# What type of calipers should a Home Shop Machinist buy?



## HMF (Apr 29, 2011)

Hey Guys,

We all know that expensive calipers like Mitutoyo's are the best:

http://www.google.com/products/cata...i=XA66TcLmNMagtwev1eTeBA&amp;ved=0CFQQ8gIwAg#

But are they the BEST for Home Shop guys like me? I mean, they will get abused, dropped, misused- it's normal.

So what should a HSM guy buy for his home shop?


http://www.grizzly.com/products/8-Digital-Caliper-w-Large-LCD/H8059 ?


Opinions please!

Thanks,


Nelson


----------



## 8ntsane (Apr 29, 2011)

Hi Guys

Calipers are cheap, or expensive.
I have several of both digital, and dial. They both have issues in the shop. Dial calipers dont like getting the grit in the rack. The others dont like oil and coolant. battery life is a problem with the cheapo calipers. 

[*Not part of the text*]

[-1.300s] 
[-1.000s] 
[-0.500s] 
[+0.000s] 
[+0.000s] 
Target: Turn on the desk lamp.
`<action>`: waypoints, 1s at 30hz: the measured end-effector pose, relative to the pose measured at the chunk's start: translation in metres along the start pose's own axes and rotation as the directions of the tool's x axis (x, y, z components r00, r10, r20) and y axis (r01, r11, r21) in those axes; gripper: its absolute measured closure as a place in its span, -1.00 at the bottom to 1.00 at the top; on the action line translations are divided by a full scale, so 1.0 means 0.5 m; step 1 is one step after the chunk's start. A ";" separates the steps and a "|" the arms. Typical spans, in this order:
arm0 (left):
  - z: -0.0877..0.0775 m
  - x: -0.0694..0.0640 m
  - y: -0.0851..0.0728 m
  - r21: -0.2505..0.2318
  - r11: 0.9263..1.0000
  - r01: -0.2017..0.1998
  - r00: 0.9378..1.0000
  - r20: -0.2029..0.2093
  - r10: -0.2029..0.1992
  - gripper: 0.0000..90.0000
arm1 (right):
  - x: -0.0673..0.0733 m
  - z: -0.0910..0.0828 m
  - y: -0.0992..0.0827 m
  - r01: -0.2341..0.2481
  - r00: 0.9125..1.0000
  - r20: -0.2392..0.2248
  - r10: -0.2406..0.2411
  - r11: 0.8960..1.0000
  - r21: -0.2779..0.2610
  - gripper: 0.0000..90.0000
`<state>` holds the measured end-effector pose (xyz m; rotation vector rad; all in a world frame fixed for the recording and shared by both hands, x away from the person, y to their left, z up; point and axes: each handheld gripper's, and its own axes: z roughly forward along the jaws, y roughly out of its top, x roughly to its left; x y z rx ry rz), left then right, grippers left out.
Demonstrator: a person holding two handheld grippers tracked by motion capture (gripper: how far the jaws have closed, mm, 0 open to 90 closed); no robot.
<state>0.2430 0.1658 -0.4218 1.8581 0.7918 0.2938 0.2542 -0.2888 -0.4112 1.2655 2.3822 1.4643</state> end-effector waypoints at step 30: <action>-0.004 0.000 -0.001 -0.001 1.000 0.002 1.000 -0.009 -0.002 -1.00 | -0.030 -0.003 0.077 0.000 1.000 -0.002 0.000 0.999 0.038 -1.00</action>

I have found over the yrs, that if I drop a caliper of any kind. I drop it twice, the second time in the trash can! As 99% of the time they are f  ed. I had the wife pick up a few didgital calipers for me. She is stationed out of Texas, has been for the last 9 months. Anyway, she brings home Snap-on calipers.
I thought holy crap, how much were these? She showed me the bill, and I was shocked. They were cheap over there, compared to what any Snap-on product is here in Canada.

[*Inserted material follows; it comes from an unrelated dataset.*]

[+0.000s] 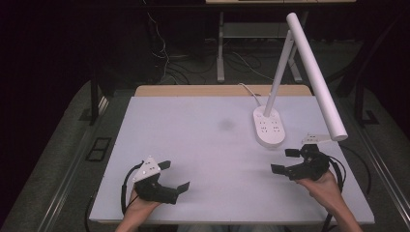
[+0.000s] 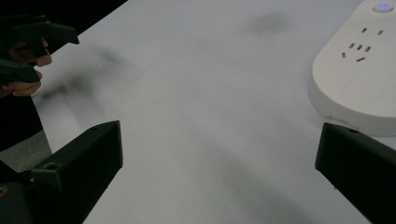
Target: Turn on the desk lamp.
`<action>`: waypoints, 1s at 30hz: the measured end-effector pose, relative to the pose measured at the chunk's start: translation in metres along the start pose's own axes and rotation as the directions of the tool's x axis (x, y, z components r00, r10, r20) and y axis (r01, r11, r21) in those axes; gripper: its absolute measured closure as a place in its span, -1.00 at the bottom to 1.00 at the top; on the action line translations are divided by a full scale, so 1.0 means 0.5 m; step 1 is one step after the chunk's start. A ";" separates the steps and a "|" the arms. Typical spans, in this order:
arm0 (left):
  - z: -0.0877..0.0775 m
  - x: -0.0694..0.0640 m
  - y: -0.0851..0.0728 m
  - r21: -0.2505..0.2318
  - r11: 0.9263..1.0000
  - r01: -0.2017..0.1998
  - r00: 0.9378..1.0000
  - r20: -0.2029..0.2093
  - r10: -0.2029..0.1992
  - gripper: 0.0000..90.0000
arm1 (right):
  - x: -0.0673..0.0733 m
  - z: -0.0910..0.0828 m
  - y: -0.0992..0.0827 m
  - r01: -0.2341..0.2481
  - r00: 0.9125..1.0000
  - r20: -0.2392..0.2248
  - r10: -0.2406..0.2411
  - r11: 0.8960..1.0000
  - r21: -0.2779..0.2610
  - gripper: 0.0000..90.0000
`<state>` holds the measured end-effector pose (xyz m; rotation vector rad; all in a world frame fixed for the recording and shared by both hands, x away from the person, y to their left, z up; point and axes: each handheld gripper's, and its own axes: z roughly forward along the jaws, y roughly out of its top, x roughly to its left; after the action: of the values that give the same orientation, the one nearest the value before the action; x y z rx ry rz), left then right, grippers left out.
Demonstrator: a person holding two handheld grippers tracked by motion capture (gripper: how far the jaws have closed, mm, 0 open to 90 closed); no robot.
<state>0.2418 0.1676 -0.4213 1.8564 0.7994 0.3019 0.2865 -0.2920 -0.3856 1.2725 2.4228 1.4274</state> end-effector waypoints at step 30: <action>-0.003 0.003 -0.001 -0.006 1.000 0.008 1.000 -0.005 -0.008 -1.00 | -0.053 0.010 0.073 0.022 0.999 0.037 -0.023 0.999 0.034 -1.00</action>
<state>0.2418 0.1698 -0.4214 1.8467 0.8088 0.3037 0.3285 -0.2977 -0.3702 1.2630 2.4389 1.3513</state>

The New Snap=On calipers Ive had now since last fall, have yet to kill a battery, and if you leave them on, they have a auto shut off. Even when I take them out of the case, they also have a auto turn on. They are stored out in the shop, even in winter months, and still the batterys live.

Calipers are good for rough measurment, otherwise I use Mics

Paul


----------



## GWRdriver (Apr 30, 2011)

I can't say what you _Should_ buy . . I can tell you what I have been using. The calipers I've been using for many years are dial types first made by a Swiss company called Tesa Metrology (Tesa model 05.20002). My first set was by Tesa. This exact same caliper was later sold in the USA by Brown &amp; Sharpe (model #599-579-5). I have two sets of these one Tesa, one B&S, one on my workbench, one on my drawing table. They are crisp, precise, easy to read, and have never failed me. I've had two sets of electronic calipers, not cheap ones either, and both were occasionally erratic, imprecise, and eventually failed. I never felt confident in the electronics.


----------



## GWRdriver (Apr 30, 2011)

Ed,
They have served me well so far . . . and I figure they have 20+ years yet to go. The burden will be put on me not to DROP them! The price wasn't all that bad, less than $70 when I bought them, but still pricey for the time . . . but the pain of price stings but once, the joy of a fine tool lasts forever ( . . well almost.)


----------



## pjf134 (May 2, 2011)

mnmh,
 My brother-in-law uses mics for rough measuring and sets thickness by radio waves, of course he has to set the crystals for radio frequency by thickness. This is not a standard for regular machinist though. He does have some odd ball equipment at work, something not too many shops have. Maybe some radio guys here can relate to this.
 Paul


----------



## Tony Wells (May 2, 2011)

Used to be that Amateurs tweaked their own crystals regularly. Lapping is one way it is done in the shack. Micrometers get you close, but you must oscillate them and check the frequency, typically with a GDO. OT, of course.


----------



## pjf134 (May 2, 2011)

Tony,
 His lapping machine is 6'-0" dia. I just use dial calibers for everything, works good for what I do. I bought those years ago and still work great, I used to get them checked offen because of ISO9000 and never had a problem, but don't remember the name of them. I used to desigh tooling for the shop that I worked for and also design and modify equipment for the shop. Retired now so they don't get too much use until I get my lathe back together. Mic's are ok if you need them.
 Paul


----------



## Tony Wells (May 3, 2011)

Paul, calipers - both dial and digital - have their place. I find that in my work, I use my 12" dials more than anything. When I need to work closer than I trust them, I have other instruments to use. Sometimes though, calipers of any kind aren't up to the task. Inside grooves, for one example. But then, that's why our tool boxes tend to get larger and larger. 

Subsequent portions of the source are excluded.